Hypothesis two was raised to find out the effect of the strategies on students’ attitude towards Physics. The results showed that there is a significant effect of the strategies on students’ attitudinal scores in physics. The result is in agreement with Adefuye (2000) and Onuoh (1986) cited in Adeyemo (2011) that explained that the presence of various learning resources in schools, such as audiovisual aids, arouses students’ interest towards learning. Also, this result agreed with Aina et al., (2013) who of the viewed that low student interest and lack of motivation among others factors causes low enrolment in science which results to poor performance in a science subject. In other words, the results of this study shown that learning outcomes can be enhanced by integrating instructional packages such as computer based package; animation information and textual information e.t.c in learning of physics in senior secondary school.
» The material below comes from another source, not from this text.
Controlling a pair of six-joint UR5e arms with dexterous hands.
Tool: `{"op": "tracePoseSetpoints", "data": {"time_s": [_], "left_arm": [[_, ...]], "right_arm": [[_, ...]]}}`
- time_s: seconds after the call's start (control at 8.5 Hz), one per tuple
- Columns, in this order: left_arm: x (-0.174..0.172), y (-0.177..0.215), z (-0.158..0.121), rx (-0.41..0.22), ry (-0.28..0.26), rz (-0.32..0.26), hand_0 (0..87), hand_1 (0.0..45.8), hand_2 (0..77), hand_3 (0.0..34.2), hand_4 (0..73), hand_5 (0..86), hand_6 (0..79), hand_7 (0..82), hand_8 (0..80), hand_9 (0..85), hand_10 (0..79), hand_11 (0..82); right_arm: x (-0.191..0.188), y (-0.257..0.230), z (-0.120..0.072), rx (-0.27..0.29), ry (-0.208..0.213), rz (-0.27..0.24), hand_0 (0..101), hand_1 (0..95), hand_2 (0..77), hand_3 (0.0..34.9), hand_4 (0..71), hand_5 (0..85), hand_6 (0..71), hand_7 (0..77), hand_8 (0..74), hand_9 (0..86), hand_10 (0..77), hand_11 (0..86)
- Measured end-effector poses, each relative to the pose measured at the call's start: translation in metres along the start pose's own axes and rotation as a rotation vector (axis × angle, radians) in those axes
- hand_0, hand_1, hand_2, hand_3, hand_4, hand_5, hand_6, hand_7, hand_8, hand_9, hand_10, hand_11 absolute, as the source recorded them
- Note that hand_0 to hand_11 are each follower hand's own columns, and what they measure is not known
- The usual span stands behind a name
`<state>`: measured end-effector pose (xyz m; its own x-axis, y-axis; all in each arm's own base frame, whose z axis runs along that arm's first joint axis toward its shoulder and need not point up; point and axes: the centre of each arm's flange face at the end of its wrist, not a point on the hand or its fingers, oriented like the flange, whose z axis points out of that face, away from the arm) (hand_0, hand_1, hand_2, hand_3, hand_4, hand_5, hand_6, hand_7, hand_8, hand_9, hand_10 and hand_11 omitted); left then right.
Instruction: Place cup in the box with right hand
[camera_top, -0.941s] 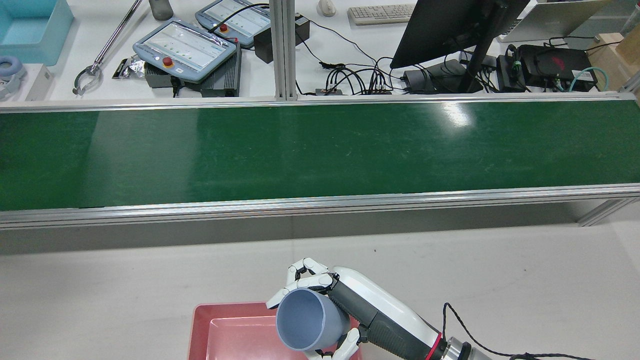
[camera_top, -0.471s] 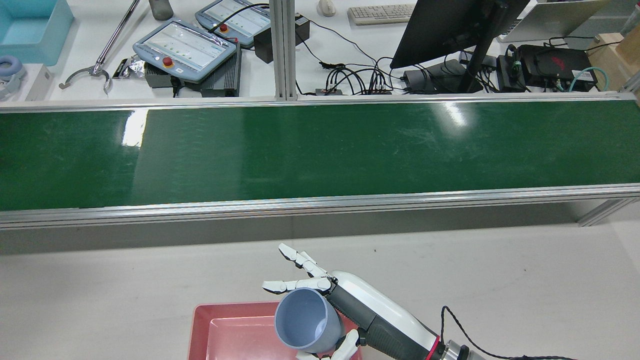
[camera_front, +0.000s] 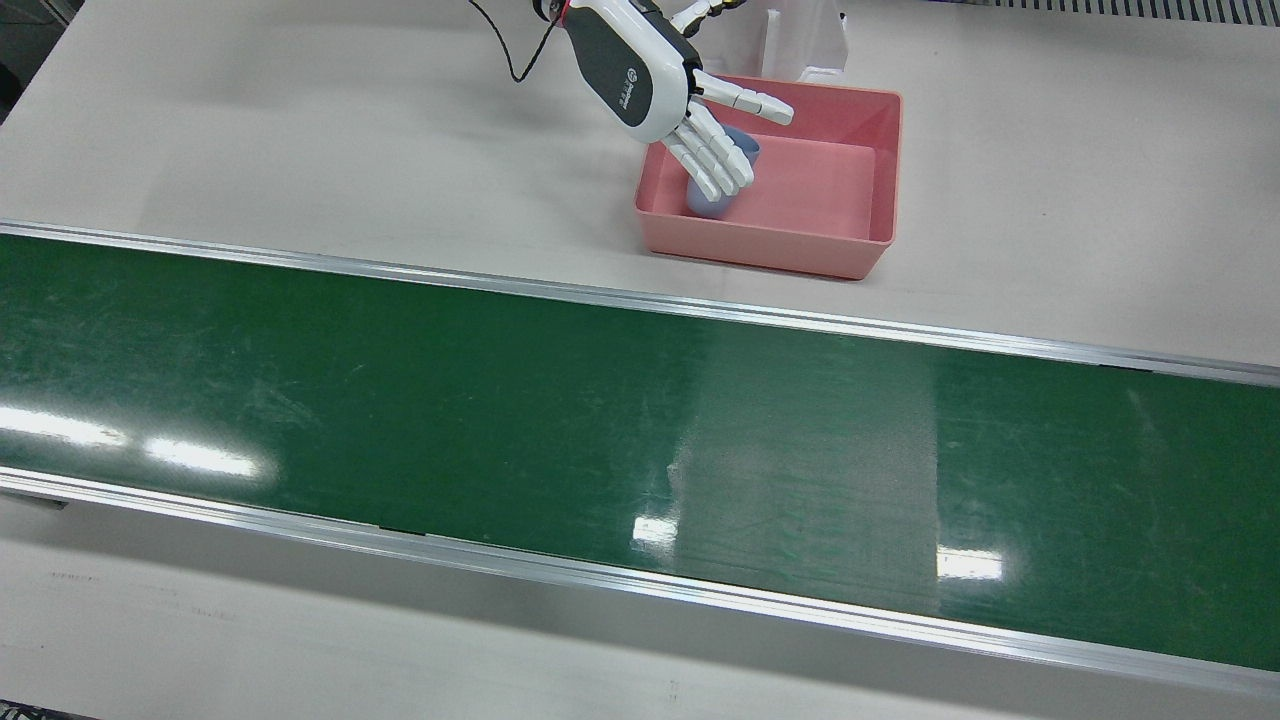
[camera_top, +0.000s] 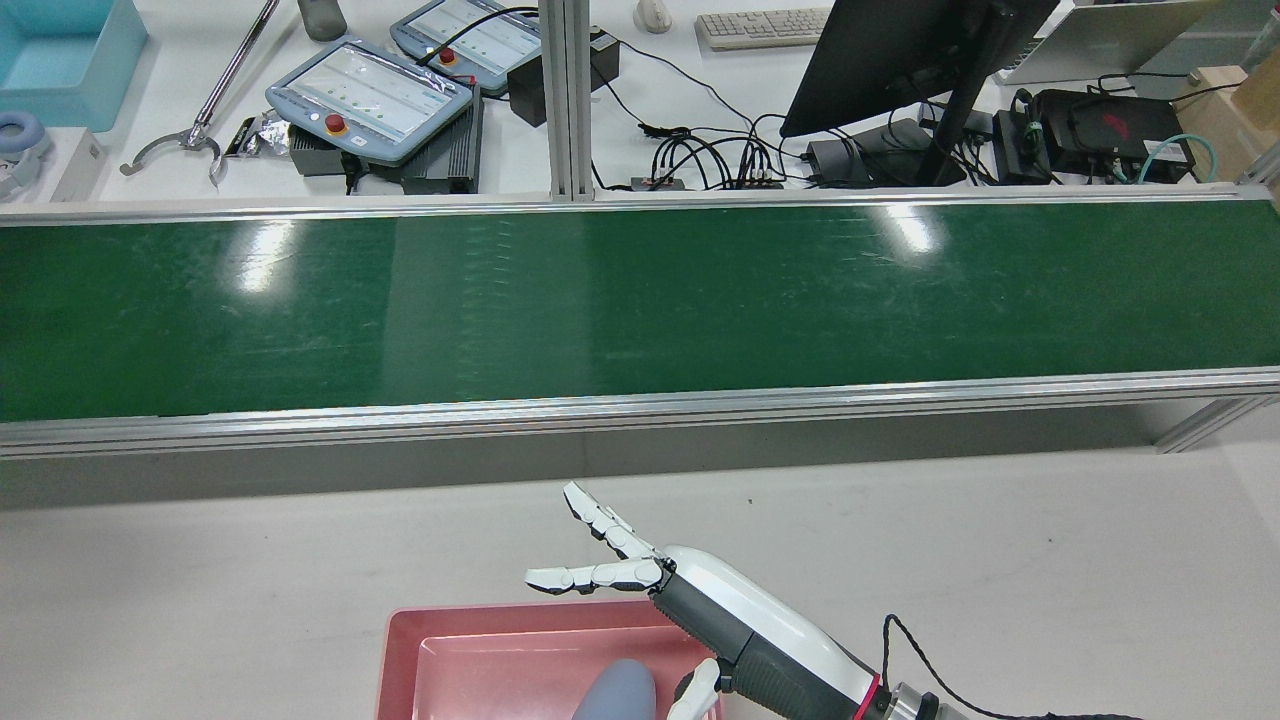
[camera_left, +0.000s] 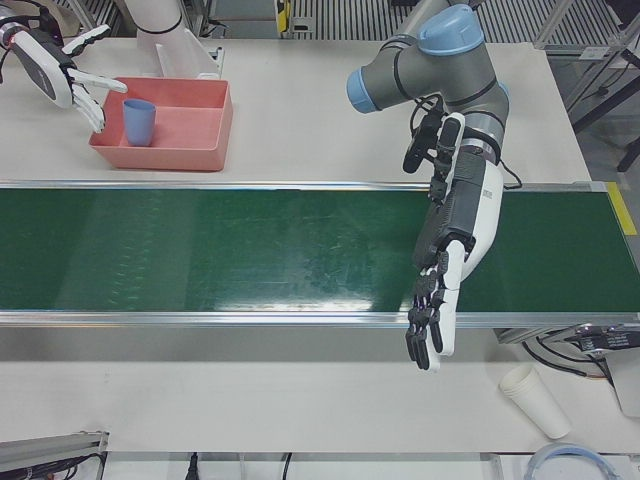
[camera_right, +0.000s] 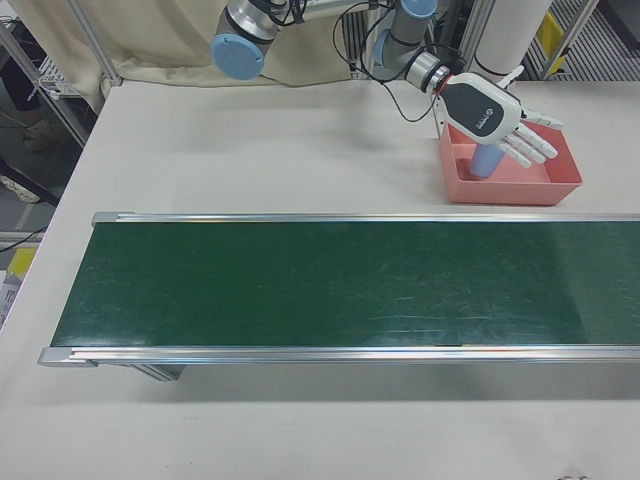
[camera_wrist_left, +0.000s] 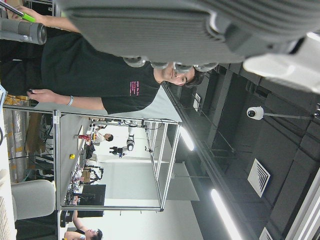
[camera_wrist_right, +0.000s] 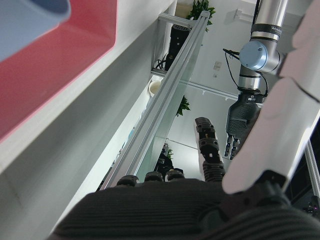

Learning of physics in the classroom that solely based on theoretical, influences the learning outcomes negatively. Thus physics teaching and learning processes should be structured in other to take care of students learning outcomes that can captivate and stimulate the interest of the students for better performances. In order to make physics learning and teaching process more captivating, the teacher should employ the use of instructional packages such as cartoon, computer-based materials and likes, the teacher should be creative and technological inclined. Such strategies will improve the student's attitude towards physics learning for better performances.

CONCLUSION

It was found that animation information and textual information had an effect on students’ performance and improving students’ attitude towards physics. The study concluded that computer- based instructional strategies such as animation and textual strategies could enhance learning outcomes in Physics in senior secondary school. Physics teachers should, therefore, be encouraged to adopt the use of computer-based instructional packages in teaching process to enhance students learning outcomes.

RECOMMENDATIONS

The following recommendations were made based on the findings from this study:

i. Physics teachers should be competent in the use of the computer so as to be able to develop educative instructional packages that can enhance learning outcomes.

ii. School authority should organize periodic seminars for both teachers and students, so as to train them on computer-based instructional packages that can improve learning and teaching process.

iii. Ministry of education should support school authority in organizing seminars based on computer instructional packages.

iv. The government should design and implement curriculum packages that will integrate the use of computer-based strategies for teaching and learning process.